**Activity:** Below are some records. Print exactly the lines between the one holding "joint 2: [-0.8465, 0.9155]" and the one holding "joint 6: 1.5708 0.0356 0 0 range", inclusive, and nothing else.

(Records from a dataset)
========================================

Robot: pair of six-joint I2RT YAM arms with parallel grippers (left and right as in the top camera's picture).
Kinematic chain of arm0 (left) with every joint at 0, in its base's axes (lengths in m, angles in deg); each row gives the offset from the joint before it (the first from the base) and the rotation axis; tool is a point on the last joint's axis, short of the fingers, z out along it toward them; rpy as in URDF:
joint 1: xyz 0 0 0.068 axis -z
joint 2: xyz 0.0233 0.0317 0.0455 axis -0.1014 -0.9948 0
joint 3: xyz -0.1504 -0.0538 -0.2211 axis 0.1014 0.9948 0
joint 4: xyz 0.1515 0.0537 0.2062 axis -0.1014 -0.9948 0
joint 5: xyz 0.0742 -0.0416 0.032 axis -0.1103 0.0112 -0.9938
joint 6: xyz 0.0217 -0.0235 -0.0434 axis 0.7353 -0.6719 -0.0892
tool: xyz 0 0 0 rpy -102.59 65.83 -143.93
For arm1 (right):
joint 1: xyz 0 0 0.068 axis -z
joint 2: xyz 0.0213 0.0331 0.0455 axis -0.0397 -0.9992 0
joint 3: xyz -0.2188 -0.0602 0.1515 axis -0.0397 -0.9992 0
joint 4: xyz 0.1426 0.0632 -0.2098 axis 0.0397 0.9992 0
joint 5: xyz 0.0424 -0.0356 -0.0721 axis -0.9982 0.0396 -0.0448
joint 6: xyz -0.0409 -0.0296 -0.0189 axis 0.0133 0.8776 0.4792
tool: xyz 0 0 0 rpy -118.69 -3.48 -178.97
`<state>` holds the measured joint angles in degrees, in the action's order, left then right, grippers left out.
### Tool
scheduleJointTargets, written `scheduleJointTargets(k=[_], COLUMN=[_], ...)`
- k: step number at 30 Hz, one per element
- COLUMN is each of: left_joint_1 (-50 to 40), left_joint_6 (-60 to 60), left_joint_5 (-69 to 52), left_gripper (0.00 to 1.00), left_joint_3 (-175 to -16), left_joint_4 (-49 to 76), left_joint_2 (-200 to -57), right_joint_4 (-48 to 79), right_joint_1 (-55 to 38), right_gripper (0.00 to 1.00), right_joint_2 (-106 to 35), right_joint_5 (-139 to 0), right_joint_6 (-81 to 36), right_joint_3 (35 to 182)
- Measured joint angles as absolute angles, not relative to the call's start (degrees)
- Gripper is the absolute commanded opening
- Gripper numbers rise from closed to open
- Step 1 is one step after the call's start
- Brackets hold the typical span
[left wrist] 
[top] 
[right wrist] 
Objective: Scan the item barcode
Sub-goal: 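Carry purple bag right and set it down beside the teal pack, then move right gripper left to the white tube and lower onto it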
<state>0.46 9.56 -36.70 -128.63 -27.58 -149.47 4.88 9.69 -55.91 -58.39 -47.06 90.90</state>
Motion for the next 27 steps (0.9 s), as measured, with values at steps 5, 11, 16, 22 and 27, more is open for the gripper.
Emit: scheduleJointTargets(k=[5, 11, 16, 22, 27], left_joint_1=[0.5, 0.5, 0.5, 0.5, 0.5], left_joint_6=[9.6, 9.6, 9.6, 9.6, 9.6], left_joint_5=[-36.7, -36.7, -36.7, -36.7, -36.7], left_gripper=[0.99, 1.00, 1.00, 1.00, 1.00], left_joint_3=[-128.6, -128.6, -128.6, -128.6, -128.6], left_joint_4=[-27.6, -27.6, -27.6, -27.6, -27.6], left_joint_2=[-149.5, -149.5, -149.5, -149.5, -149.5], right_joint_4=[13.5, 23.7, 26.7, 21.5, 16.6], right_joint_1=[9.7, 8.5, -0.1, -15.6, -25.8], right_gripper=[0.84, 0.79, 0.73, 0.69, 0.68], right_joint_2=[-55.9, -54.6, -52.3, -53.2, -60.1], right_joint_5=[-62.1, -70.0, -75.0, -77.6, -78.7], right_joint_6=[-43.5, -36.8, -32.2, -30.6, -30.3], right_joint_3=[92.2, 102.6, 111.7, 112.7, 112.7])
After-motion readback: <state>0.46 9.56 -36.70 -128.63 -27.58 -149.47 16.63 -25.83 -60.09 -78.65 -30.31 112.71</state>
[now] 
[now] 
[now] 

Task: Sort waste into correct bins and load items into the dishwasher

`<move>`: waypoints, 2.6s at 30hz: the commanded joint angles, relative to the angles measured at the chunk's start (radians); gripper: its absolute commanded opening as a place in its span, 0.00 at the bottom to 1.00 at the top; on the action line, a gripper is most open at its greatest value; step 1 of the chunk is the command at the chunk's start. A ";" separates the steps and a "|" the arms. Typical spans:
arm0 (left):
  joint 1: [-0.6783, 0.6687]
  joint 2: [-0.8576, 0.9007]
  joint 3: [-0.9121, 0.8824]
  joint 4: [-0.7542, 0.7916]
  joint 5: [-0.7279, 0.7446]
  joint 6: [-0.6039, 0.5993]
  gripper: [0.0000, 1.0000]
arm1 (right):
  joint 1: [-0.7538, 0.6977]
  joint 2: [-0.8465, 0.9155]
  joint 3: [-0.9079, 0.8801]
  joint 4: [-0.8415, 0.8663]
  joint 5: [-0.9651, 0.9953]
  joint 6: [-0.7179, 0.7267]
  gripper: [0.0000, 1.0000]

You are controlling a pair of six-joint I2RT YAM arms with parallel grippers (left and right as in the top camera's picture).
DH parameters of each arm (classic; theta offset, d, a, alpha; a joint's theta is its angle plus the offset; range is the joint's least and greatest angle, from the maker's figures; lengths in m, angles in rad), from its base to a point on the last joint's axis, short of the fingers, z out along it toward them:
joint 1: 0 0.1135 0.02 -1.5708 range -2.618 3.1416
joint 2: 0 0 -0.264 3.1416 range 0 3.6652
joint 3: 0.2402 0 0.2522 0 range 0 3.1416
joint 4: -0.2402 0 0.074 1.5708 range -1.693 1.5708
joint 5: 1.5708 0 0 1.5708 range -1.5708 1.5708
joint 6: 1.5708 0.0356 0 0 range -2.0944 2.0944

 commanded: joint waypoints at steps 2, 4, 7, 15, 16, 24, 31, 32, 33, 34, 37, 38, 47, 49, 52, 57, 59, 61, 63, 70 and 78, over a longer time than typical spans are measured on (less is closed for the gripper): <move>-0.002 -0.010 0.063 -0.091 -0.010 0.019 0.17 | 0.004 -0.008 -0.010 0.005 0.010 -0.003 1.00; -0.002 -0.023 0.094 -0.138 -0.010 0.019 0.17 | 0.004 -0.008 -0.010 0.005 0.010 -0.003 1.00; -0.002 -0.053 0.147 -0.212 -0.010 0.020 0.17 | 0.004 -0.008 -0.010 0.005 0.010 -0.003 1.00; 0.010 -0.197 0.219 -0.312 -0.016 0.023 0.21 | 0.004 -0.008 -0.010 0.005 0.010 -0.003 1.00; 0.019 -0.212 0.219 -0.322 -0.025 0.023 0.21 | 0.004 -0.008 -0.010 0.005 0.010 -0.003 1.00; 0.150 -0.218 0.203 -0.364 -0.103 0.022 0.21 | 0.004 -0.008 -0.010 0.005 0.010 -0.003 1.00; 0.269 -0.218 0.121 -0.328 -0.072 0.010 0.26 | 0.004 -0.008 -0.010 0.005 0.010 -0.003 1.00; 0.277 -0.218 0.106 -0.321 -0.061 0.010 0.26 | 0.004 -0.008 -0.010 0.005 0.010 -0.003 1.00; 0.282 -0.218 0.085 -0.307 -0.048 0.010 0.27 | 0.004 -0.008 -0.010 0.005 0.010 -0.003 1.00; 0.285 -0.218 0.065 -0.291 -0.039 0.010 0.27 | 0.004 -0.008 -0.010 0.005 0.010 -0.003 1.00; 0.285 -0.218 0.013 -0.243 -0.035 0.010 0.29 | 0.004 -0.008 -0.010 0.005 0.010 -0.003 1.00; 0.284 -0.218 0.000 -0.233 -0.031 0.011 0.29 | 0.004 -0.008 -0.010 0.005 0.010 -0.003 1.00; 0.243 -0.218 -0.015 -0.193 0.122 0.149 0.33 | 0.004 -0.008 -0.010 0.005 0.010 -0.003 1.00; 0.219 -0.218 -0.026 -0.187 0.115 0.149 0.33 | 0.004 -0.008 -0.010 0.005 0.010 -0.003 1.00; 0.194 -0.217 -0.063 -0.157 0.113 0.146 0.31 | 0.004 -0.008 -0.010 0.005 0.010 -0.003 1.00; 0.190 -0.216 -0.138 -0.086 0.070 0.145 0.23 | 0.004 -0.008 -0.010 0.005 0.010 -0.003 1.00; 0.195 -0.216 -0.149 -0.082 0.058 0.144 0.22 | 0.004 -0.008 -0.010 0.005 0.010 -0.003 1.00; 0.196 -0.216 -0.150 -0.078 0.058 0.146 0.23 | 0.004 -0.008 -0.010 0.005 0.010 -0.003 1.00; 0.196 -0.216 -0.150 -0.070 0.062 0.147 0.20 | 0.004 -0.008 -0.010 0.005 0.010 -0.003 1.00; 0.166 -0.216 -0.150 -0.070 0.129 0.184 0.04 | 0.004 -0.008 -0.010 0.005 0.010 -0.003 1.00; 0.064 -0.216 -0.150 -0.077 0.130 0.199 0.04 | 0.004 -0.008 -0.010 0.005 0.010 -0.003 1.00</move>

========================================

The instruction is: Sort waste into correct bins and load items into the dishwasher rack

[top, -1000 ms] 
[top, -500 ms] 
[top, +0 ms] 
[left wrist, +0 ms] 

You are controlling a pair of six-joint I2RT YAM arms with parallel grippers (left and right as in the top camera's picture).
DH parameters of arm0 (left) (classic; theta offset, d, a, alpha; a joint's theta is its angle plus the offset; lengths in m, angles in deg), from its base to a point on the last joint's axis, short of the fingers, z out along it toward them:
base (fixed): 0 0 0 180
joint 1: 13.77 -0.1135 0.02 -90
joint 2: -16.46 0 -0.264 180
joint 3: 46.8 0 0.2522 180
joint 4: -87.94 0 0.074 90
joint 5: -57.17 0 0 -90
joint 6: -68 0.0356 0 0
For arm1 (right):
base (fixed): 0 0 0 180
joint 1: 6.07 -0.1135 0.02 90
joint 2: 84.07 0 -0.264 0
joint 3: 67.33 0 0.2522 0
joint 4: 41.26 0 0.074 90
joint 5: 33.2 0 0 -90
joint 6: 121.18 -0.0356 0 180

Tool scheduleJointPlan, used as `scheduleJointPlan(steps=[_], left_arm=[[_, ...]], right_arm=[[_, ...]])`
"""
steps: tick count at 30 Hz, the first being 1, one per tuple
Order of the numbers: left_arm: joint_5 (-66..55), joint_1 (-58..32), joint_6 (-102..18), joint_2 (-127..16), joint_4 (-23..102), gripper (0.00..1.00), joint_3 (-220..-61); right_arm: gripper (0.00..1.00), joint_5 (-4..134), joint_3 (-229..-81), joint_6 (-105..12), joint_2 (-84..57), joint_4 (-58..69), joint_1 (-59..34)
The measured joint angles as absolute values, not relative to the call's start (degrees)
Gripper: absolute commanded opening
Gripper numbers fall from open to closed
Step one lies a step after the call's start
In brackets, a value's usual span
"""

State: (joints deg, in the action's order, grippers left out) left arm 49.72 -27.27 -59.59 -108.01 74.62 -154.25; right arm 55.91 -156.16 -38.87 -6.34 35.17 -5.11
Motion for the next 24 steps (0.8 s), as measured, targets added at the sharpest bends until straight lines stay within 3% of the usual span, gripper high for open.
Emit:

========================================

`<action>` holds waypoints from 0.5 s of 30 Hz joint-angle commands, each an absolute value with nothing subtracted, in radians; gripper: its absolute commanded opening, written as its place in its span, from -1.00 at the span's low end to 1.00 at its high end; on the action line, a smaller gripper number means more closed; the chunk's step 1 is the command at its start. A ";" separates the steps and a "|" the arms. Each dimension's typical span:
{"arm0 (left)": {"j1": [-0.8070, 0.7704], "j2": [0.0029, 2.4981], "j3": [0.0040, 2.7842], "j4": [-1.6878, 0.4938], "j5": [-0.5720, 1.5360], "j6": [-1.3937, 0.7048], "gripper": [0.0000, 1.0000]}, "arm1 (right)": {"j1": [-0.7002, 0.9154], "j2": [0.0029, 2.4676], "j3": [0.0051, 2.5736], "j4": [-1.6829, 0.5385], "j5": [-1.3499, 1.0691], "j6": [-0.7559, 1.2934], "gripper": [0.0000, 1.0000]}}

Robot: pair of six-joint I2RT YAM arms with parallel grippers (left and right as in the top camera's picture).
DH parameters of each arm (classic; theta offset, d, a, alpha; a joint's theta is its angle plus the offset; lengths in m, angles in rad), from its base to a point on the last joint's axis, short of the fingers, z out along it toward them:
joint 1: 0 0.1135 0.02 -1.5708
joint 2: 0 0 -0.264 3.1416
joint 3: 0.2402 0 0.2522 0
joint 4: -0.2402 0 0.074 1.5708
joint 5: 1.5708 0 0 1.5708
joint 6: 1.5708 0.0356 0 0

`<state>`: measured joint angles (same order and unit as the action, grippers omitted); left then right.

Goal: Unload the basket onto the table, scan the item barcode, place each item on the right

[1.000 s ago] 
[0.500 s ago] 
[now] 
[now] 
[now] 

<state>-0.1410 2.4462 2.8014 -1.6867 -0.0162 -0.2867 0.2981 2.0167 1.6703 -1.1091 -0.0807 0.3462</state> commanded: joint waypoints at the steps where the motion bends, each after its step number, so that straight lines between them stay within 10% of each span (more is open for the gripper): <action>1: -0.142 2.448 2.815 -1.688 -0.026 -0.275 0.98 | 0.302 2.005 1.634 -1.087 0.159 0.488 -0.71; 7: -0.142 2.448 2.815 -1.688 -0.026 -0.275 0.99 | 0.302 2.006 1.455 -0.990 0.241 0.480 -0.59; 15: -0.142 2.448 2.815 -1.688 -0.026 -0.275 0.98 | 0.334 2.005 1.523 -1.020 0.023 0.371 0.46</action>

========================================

**Finished task:**
  joint 2: [-0.8465, 0.9155]
  joint 3: [-0.9079, 0.8801]
  joint 4: [-0.8415, 0.8663]
  joint 5: [-0.9651, 0.9953]
  joint 6: [-0.7179, 0.7267]
  gripper: [0.0000, 1.0000]

You are controlling a pair of six-joint I2RT YAM arms with parallel grippers (left and right as in the top camera's picture).
DH parameters of each arm (classic; theta offset, d, a, alpha; a joint's theta is its angle plus the offset; range is the joint's least and greatest angle, from the maker's figures; lengths in m, angles in rad), from its base to a point on the last joint's axis, short of the fingers, z out along it toward them:
joint 1: 0 0.1135 0.02 -1.5708 range -2.618 3.1416
joint 2: 0 0 -0.264 3.1416 range 0 3.6652
joint 3: 0.2402 0 0.2522 0 range 0 3.1416
joint 4: -0.2402 0 0.074 1.5708 range -1.693 1.5708
joint 5: 1.5708 0 0 1.5708 range -1.5708 1.5708
joint 6: 1.5708 0.0356 0 0 range -2.0944 2.0944

Now the answer is complete.